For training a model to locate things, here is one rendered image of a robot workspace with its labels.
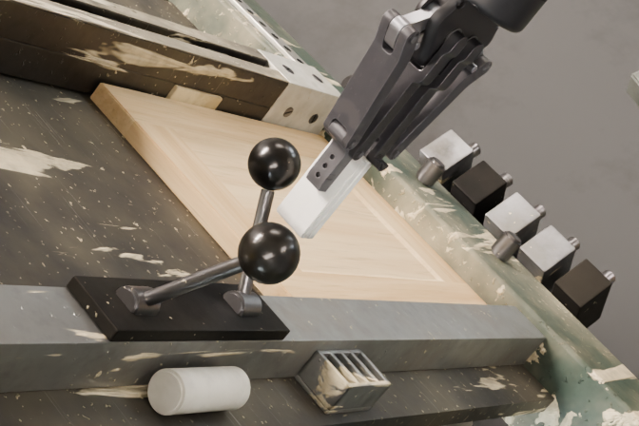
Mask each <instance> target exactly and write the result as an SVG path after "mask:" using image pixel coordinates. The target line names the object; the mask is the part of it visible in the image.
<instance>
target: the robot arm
mask: <svg viewBox="0 0 639 426"><path fill-rule="evenodd" d="M546 2H547V0H420V1H419V2H418V4H417V5H416V9H415V11H413V12H411V13H408V14H405V15H400V14H399V13H398V12H397V11H396V10H395V9H389V10H387V11H386V12H385V13H384V14H383V15H382V17H381V20H380V23H379V26H378V31H377V34H376V37H375V39H374V41H373V42H372V44H371V46H370V47H369V48H368V50H367V51H366V53H365V55H364V56H363V58H362V60H361V61H360V63H359V65H358V67H357V68H356V70H355V72H354V73H353V75H352V77H351V78H350V80H349V82H348V83H347V85H346V87H345V88H344V90H343V92H342V93H341V94H340V96H339V98H338V100H337V101H336V103H335V105H334V106H333V108H332V109H331V111H330V113H329V114H328V116H327V118H326V119H325V121H324V123H323V126H324V130H325V131H326V132H327V133H328V134H329V135H330V136H331V137H332V138H333V139H332V140H331V141H330V143H329V144H328V145H327V146H326V148H325V149H324V150H323V151H322V152H321V154H320V155H319V156H318V158H317V159H316V160H315V161H314V162H313V163H312V165H311V166H310V167H309V168H308V170H307V171H306V172H305V173H304V175H303V176H302V177H301V178H300V180H299V181H298V182H297V184H296V185H295V186H294V187H293V189H292V190H291V191H290V192H289V194H288V195H287V196H286V197H285V199H284V200H283V201H282V203H281V204H280V205H279V207H278V208H277V212H278V213H279V214H280V215H281V217H282V218H283V219H284V220H285V221H286V222H287V223H288V224H289V225H290V226H291V228H292V229H293V230H294V231H295V232H296V233H297V234H298V235H299V236H300V237H301V238H306V239H313V238H314V236H315V235H316V234H317V233H318V232H319V230H320V229H321V228H322V226H323V225H324V224H325V223H326V221H327V220H328V219H329V218H330V217H331V215H332V214H333V213H334V212H335V210H336V209H337V208H338V207H339V205H340V204H341V203H342V201H343V200H344V199H345V198H346V197H347V195H348V194H349V193H350V192H351V190H352V189H353V188H354V187H355V185H356V184H357V183H358V182H359V180H360V179H361V178H362V177H363V175H364V174H365V173H366V172H367V170H368V169H369V168H370V167H371V164H372V165H373V166H374V167H375V168H376V169H377V170H378V171H383V170H385V169H386V168H387V167H388V165H387V164H386V163H385V162H384V161H383V160H382V158H383V157H384V156H386V157H387V158H388V159H389V160H394V159H395V158H396V157H397V156H398V155H399V154H400V153H401V152H402V151H403V150H404V149H405V148H406V147H407V146H408V145H409V144H410V143H411V142H412V141H413V140H414V139H415V138H416V137H417V136H418V135H419V134H420V133H421V132H422V131H423V130H424V129H425V128H426V127H427V126H428V125H429V124H430V123H431V122H432V121H433V120H434V119H435V118H436V117H437V116H438V115H439V114H440V113H441V112H442V111H443V110H444V109H445V108H446V107H447V106H448V105H449V104H450V103H451V102H452V101H453V100H454V99H455V98H456V97H457V96H458V95H459V94H460V93H461V92H462V91H463V90H464V89H465V88H466V87H467V86H469V85H470V84H471V83H473V82H474V81H475V80H477V79H478V78H479V77H481V76H482V75H484V74H485V73H486V72H487V71H488V70H489V69H490V68H491V66H492V62H491V61H490V60H489V59H488V58H487V57H486V56H484V55H483V49H484V48H485V47H487V46H488V45H489V44H490V43H491V41H492V40H493V38H494V35H495V33H496V31H497V30H498V27H501V28H503V29H505V30H507V31H510V32H514V33H516V32H520V31H522V30H523V29H524V28H525V27H526V26H527V25H528V24H529V23H530V21H531V20H532V19H533V18H534V16H535V15H536V14H537V13H538V11H539V10H540V9H541V8H542V6H543V5H544V4H545V3H546Z"/></svg>
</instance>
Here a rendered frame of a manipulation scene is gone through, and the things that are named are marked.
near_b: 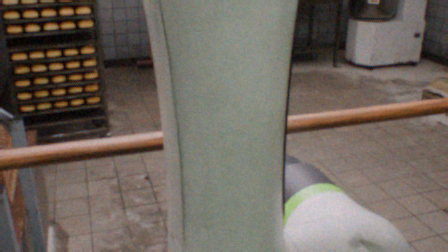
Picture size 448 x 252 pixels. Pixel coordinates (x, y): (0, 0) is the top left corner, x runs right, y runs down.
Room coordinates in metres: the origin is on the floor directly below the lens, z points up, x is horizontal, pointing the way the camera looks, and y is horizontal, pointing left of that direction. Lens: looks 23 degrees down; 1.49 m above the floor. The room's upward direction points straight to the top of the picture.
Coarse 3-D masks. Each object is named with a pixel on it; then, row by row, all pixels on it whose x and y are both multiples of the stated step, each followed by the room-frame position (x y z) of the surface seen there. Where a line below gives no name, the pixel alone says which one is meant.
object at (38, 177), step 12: (36, 132) 2.11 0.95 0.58; (36, 144) 2.01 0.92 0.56; (36, 168) 1.92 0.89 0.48; (36, 180) 1.86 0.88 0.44; (36, 192) 1.79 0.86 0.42; (48, 204) 2.11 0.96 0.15; (12, 216) 1.36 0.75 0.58; (24, 216) 1.36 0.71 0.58; (48, 216) 2.03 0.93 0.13; (24, 228) 1.31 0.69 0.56; (24, 240) 1.30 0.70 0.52
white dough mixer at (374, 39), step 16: (352, 0) 5.50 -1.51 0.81; (368, 0) 5.34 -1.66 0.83; (384, 0) 5.31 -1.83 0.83; (400, 0) 5.56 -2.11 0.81; (416, 0) 5.52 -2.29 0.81; (352, 16) 5.65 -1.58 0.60; (368, 16) 5.35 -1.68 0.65; (384, 16) 5.34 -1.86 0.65; (400, 16) 5.52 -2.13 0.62; (416, 16) 5.53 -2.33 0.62; (352, 32) 5.51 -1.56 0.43; (368, 32) 5.36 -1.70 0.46; (384, 32) 5.37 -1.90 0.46; (400, 32) 5.44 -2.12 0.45; (416, 32) 5.51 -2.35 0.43; (352, 48) 5.48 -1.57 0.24; (368, 48) 5.35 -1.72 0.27; (384, 48) 5.38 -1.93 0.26; (400, 48) 5.45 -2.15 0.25; (416, 48) 5.52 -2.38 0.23; (368, 64) 5.34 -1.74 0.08; (384, 64) 5.39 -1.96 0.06
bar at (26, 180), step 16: (0, 112) 1.35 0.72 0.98; (16, 128) 1.36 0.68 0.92; (16, 144) 1.35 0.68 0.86; (32, 176) 1.38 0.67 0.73; (0, 192) 0.90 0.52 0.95; (32, 192) 1.36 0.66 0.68; (0, 208) 0.90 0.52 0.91; (32, 208) 1.36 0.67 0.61; (0, 224) 0.90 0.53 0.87; (32, 224) 1.35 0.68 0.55; (0, 240) 0.89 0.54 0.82; (16, 240) 0.94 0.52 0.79; (32, 240) 1.35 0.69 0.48
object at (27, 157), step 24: (288, 120) 0.70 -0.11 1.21; (312, 120) 0.71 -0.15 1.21; (336, 120) 0.72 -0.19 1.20; (360, 120) 0.73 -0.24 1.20; (384, 120) 0.75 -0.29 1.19; (72, 144) 0.60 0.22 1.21; (96, 144) 0.61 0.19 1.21; (120, 144) 0.61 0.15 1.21; (144, 144) 0.62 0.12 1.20; (0, 168) 0.56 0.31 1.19; (24, 168) 0.58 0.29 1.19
* * * *
### Work instructions
Please copy the data above exactly, omitting the pictures.

### Your solution
For training a model to locate things, here is one rendered image of a robot workspace with its labels.
Mask each <instance> target exactly and write the result as an SVG path after "mask:" using image pixel coordinates. The target line names the object; the mask is the part of it visible in the image.
<instance>
target: the robot arm
mask: <svg viewBox="0 0 639 426"><path fill-rule="evenodd" d="M546 2H547V0H420V1H419V2H418V4H417V5H416V9H415V11H413V12H411V13H408V14H405V15H400V14H399V13H398V12H397V11H396V10H395V9H389V10H387V11H386V12H385V13H384V14H383V15H382V17H381V20H380V23H379V26H378V31H377V34H376V37H375V39H374V41H373V42H372V44H371V46H370V47H369V48H368V50H367V51H366V53H365V55H364V56H363V58H362V60H361V61H360V63H359V65H358V67H357V68H356V70H355V72H354V73H353V75H352V77H351V78H350V80H349V82H348V83H347V85H346V87H345V88H344V90H343V92H342V93H341V94H340V96H339V98H338V100H337V101H336V103H335V105H334V106H333V108H332V109H331V111H330V113H329V114H328V116H327V118H326V119H325V121H324V123H323V126H324V130H325V131H326V132H327V133H328V134H329V135H330V136H331V137H332V138H333V139H332V140H331V141H330V143H329V144H328V145H327V146H326V148H325V149H324V150H323V151H322V152H321V154H320V155H319V156H318V158H317V159H316V160H315V161H314V162H313V163H312V165H311V166H310V167H309V168H308V170H307V171H306V172H305V173H304V175H303V176H302V177H301V178H300V180H299V181H298V182H297V184H296V185H295V186H294V187H293V189H292V190H291V191H290V192H289V194H288V195H287V196H286V197H285V199H284V200H283V201H282V203H281V204H280V205H279V207H278V208H277V212H278V213H279V214H280V215H281V217H282V218H283V219H284V220H285V221H286V222H287V223H288V224H289V225H290V226H291V228H292V229H293V230H294V231H295V232H296V233H297V234H298V235H299V236H300V237H301V238H306V239H313V238H314V236H315V235H316V234H317V233H318V232H319V230H320V229H321V228H322V226H323V225H324V224H325V223H326V221H327V220H328V219H329V218H330V217H331V215H332V214H333V213H334V212H335V210H336V209H337V208H338V207H339V205H340V204H341V203H342V201H343V200H344V199H345V198H346V197H347V195H348V194H349V193H350V192H351V190H352V189H353V188H354V187H355V185H356V184H357V183H358V182H359V180H360V179H361V178H362V177H363V175H364V174H365V173H366V172H367V170H368V169H369V168H370V167H371V164H372V165H373V166H374V167H375V168H376V169H377V170H378V171H383V170H385V169H386V168H387V167H388V165H387V164H386V163H385V162H384V161H383V160H382V158H383V157H384V156H386V157H387V158H388V159H389V160H394V159H395V158H396V157H397V156H398V155H399V154H400V153H401V152H402V151H403V150H404V149H405V148H406V147H407V146H408V145H409V144H410V143H411V142H412V141H413V140H414V139H415V138H416V137H417V136H418V135H419V134H420V133H421V132H422V131H423V130H424V129H425V128H426V127H427V126H428V125H429V124H430V123H431V122H432V121H433V120H434V119H435V118H436V117H437V116H438V115H439V114H440V113H441V112H442V111H443V110H444V109H445V108H446V107H447V106H448V105H449V104H450V103H451V102H452V101H453V100H454V99H455V98H456V97H457V96H458V95H459V94H460V93H461V92H462V91H463V90H464V89H465V88H466V87H467V86H469V85H470V84H471V83H473V82H474V81H475V80H477V79H478V78H479V77H481V76H482V75H484V74H485V73H486V72H487V71H488V70H489V69H490V68H491V66H492V62H491V61H490V60H489V59H488V58H487V57H486V56H484V55H483V49H484V48H485V47H487V46H488V45H489V44H490V43H491V41H492V40H493V38H494V35H495V33H496V31H497V30H498V27H501V28H503V29H505V30H507V31H510V32H514V33H516V32H520V31H522V30H523V29H524V28H525V27H526V26H527V25H528V24H529V23H530V21H531V20H532V19H533V18H534V16H535V15H536V14H537V13H538V11H539V10H540V9H541V8H542V6H543V5H544V4H545V3H546Z"/></svg>
</instance>
Here a rendered frame of a manipulation scene is gone through, and the things that are named are marked.
near_b: 
Picture size 448 x 252 pixels. Pixel coordinates (x, y): (0, 0) is the top left corner, x runs right, y runs down.
Room coordinates in metres: the origin is on the floor directly below the lens, z points up, x is horizontal, pointing the way the camera looks, and y is horizontal, pointing left of that direction. Lens: looks 23 degrees down; 1.49 m above the floor. The room's upward direction points straight to the top of the picture.
Coarse 3-D masks. Each object is named with a pixel on it; then, row by row, all pixels on it whose x and y are both multiples of the stated step, each followed by the room-frame position (x y z) of the surface seen there. Where a line below gives no name, the pixel alone says which one is meant.
object at (38, 177), step 12: (36, 132) 2.11 0.95 0.58; (36, 144) 2.01 0.92 0.56; (36, 168) 1.92 0.89 0.48; (36, 180) 1.86 0.88 0.44; (36, 192) 1.79 0.86 0.42; (48, 204) 2.11 0.96 0.15; (12, 216) 1.36 0.75 0.58; (24, 216) 1.36 0.71 0.58; (48, 216) 2.03 0.93 0.13; (24, 228) 1.31 0.69 0.56; (24, 240) 1.30 0.70 0.52
white dough mixer at (374, 39), step 16: (352, 0) 5.50 -1.51 0.81; (368, 0) 5.34 -1.66 0.83; (384, 0) 5.31 -1.83 0.83; (400, 0) 5.56 -2.11 0.81; (416, 0) 5.52 -2.29 0.81; (352, 16) 5.65 -1.58 0.60; (368, 16) 5.35 -1.68 0.65; (384, 16) 5.34 -1.86 0.65; (400, 16) 5.52 -2.13 0.62; (416, 16) 5.53 -2.33 0.62; (352, 32) 5.51 -1.56 0.43; (368, 32) 5.36 -1.70 0.46; (384, 32) 5.37 -1.90 0.46; (400, 32) 5.44 -2.12 0.45; (416, 32) 5.51 -2.35 0.43; (352, 48) 5.48 -1.57 0.24; (368, 48) 5.35 -1.72 0.27; (384, 48) 5.38 -1.93 0.26; (400, 48) 5.45 -2.15 0.25; (416, 48) 5.52 -2.38 0.23; (368, 64) 5.34 -1.74 0.08; (384, 64) 5.39 -1.96 0.06
bar at (26, 180), step 16: (0, 112) 1.35 0.72 0.98; (16, 128) 1.36 0.68 0.92; (16, 144) 1.35 0.68 0.86; (32, 176) 1.38 0.67 0.73; (0, 192) 0.90 0.52 0.95; (32, 192) 1.36 0.66 0.68; (0, 208) 0.90 0.52 0.91; (32, 208) 1.36 0.67 0.61; (0, 224) 0.90 0.53 0.87; (32, 224) 1.35 0.68 0.55; (0, 240) 0.89 0.54 0.82; (16, 240) 0.94 0.52 0.79; (32, 240) 1.35 0.69 0.48
object at (27, 157), step 24: (288, 120) 0.70 -0.11 1.21; (312, 120) 0.71 -0.15 1.21; (336, 120) 0.72 -0.19 1.20; (360, 120) 0.73 -0.24 1.20; (384, 120) 0.75 -0.29 1.19; (72, 144) 0.60 0.22 1.21; (96, 144) 0.61 0.19 1.21; (120, 144) 0.61 0.15 1.21; (144, 144) 0.62 0.12 1.20; (0, 168) 0.56 0.31 1.19; (24, 168) 0.58 0.29 1.19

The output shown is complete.